Ciné : 120 battements subversifs par minute

mercredi 18 octobre 2017.
 

Émouvant, sincère, combatif, 120 battements par minute exalte au général comme au particulier l’énergie de la lutte et ses effets libérateurs.

Ce film est une romance entre deux homosexuels sur fond de lutte de l’association Act Up contre le sida dans les années 1980/90. Les scènes d’amour sans métaphore alternent avec les actions-coup de poing, les affres de la progression de la maladie avec les fêtes qui symbolisent la vie.

Robin Campillo, le réalisateur, connaît son sujet. Gay il a adhéré en 92 à l’association. Il n’a cependant pas voulu se livrer à une reconstitution. S’il a conservé actions et débats en les agençant selon une logique plus narrative qu’historique, ses personnages sont fictionnels. Son objectif et celui de son co-scénariste Philippe Mangeot, un des ex-présidents d’Act Up, était de « retrouver la musique des voix et l’intensité des débats ».

Quoi de moins « cinégénique » que des réunions ? Pourtant le retentissement du film - son prix à Cannes, le succès public, et sa possible sélection aux Oscars - montre l’intérêt porté au sens de la responsabilité de ces hommes et femmes. À leur combat à travers les dissensions, voire les engueulades qui émaillent chaque réunion hebdomadaire où se définissent les actions à venir. On est loin d’une saga héroïque mais plutôt au milieu d’un chantier, d’un bricolage où l’on hésite sur le choix des outils et de leur usage.

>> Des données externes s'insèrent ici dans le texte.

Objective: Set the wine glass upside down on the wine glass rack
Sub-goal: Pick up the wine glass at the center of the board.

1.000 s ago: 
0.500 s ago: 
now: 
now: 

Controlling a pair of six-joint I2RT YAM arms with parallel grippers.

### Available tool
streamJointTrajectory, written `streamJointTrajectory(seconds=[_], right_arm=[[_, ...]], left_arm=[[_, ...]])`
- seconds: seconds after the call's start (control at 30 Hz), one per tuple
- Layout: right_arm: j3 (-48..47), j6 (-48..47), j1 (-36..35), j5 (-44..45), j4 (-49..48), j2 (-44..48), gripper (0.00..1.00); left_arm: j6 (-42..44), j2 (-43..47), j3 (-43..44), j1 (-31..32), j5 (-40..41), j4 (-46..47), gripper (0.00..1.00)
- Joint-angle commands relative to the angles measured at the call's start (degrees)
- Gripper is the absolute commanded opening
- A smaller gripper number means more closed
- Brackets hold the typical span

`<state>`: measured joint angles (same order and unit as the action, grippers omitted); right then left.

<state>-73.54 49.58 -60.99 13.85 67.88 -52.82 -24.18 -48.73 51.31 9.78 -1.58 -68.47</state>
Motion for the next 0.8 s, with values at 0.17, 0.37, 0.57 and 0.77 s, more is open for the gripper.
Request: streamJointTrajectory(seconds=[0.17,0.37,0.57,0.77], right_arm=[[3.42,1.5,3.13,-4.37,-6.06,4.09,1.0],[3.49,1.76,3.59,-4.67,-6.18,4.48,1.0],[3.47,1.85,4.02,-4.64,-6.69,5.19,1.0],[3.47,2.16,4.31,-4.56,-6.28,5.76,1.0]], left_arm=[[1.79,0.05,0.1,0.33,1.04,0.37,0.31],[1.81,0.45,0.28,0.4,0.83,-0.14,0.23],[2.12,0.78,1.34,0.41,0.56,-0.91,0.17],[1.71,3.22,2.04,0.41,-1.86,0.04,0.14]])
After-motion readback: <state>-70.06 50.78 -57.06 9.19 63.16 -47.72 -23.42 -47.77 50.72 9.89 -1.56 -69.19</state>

Les deux slogans majeurs du film - et leur mise en œuvre - « Silence = mort » et « Action = Vie » sont riches de sens. Après le déni des premières années qui a suivi l’apparition de l’épidémie, il fallait réveiller les consciences : la maladie n’était-elle pas présentée comme touchant des « marginaux », des homos, des prisonniers, des drogués, ou des hémophiles ? Il fallait tordre le bras aux institutions médico-pharmaceutiques et aux pouvoirs publics. Le combat de cette poignée d’activistes a eu un impact vital sur la santé publique.

Mais eux-mêmes se sont aussi sublimés à travers leur lutte collective, retrouvant un goût insatiable pour la vie alors que le désespoir voire la mort rodait. C’est en cela que ces 120 battements par minute sont infiniment subversifs. Ils mesurent les pulsations de l’excitation à lutter pour une juste cause, ses bénéfices en général comme en particulier, et font partager une énergie et une jubilation communicatives. « Le combat est le père de toutes choses », avançait le Grec ancien Héraclite. Ce rappel n’est pas sans pertinence en ces temps de consensus obligatoire.